Do mergers and acquisitions increase default risk? Evidence from the European market
Aim: In this study, we examine the changes in default risk of the bidder over the course of a merger or acquisition. The data set consists of 531 deals in which the acquirers are European firms. We employ a general set of determinants to analyse the change in default risk and extend the literature by providing new empirical evidence for the European capital market.
Research design: Abnormal returns are analysed to provide preliminary insights into the merger induced valuation effects. All hypothesized relationships on the changes in default risk are tested via a regression analysis. We differentiate these results further by analysing which factors determine the increase in default risk.

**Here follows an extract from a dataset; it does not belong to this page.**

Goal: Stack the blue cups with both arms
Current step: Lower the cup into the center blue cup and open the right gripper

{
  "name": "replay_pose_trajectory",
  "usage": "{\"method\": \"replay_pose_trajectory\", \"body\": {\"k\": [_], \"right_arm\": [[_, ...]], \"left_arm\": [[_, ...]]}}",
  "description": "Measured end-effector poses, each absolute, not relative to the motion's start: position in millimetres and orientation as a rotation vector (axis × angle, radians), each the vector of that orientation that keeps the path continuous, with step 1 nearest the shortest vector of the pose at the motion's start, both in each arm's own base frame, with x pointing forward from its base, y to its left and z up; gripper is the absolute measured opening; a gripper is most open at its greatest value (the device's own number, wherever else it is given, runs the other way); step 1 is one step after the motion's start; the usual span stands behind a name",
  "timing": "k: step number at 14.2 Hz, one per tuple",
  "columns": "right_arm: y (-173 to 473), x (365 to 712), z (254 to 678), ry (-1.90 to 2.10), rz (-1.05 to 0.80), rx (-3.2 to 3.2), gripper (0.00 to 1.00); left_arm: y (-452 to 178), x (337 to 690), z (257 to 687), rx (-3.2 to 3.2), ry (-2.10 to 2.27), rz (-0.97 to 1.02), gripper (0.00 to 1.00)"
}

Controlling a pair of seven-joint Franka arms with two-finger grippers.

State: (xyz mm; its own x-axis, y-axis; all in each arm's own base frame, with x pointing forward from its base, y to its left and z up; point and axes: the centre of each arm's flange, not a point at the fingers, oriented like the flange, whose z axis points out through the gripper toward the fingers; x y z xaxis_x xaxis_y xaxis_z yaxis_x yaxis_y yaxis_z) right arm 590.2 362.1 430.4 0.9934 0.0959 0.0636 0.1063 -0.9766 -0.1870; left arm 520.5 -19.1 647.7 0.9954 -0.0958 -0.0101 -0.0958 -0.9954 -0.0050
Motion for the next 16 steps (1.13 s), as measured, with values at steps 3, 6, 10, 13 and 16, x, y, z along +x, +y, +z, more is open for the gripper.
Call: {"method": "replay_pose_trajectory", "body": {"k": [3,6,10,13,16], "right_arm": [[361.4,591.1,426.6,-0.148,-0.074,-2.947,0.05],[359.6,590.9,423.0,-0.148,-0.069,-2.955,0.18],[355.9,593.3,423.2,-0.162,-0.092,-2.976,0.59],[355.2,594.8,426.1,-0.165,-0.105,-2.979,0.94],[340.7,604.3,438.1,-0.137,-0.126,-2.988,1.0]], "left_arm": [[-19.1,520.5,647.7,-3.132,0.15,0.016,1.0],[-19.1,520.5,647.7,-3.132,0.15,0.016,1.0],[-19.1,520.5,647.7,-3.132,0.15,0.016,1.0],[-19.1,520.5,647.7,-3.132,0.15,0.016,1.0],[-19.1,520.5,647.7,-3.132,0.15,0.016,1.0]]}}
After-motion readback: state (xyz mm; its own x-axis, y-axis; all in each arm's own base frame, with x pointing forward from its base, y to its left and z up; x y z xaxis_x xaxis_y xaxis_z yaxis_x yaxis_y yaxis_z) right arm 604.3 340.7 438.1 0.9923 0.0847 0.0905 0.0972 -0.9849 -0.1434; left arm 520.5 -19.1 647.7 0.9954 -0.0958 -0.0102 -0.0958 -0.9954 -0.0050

Findings: Previous research on this issue reported mixed results. The main finding of our empirical analysis is that, on average, mergers and acquisitions of European bidders significantly increase default risk during the post-merger period.
Originality: This study adds to the mergers and acquisitions literature for European bidders and targets. The empirical findings suggest that some observed relationships and determinants are different in Europe than in the United States.
Implications: This research introduces a default risk model that could be applied to predict bidder performance subsequent to a merger or acquisition by analysing possible changes in default risk of the bidder. It also provides some possible explanations for the average increase in default risk. This study may help practitioners to better assess the potential risks when acquiring other firms.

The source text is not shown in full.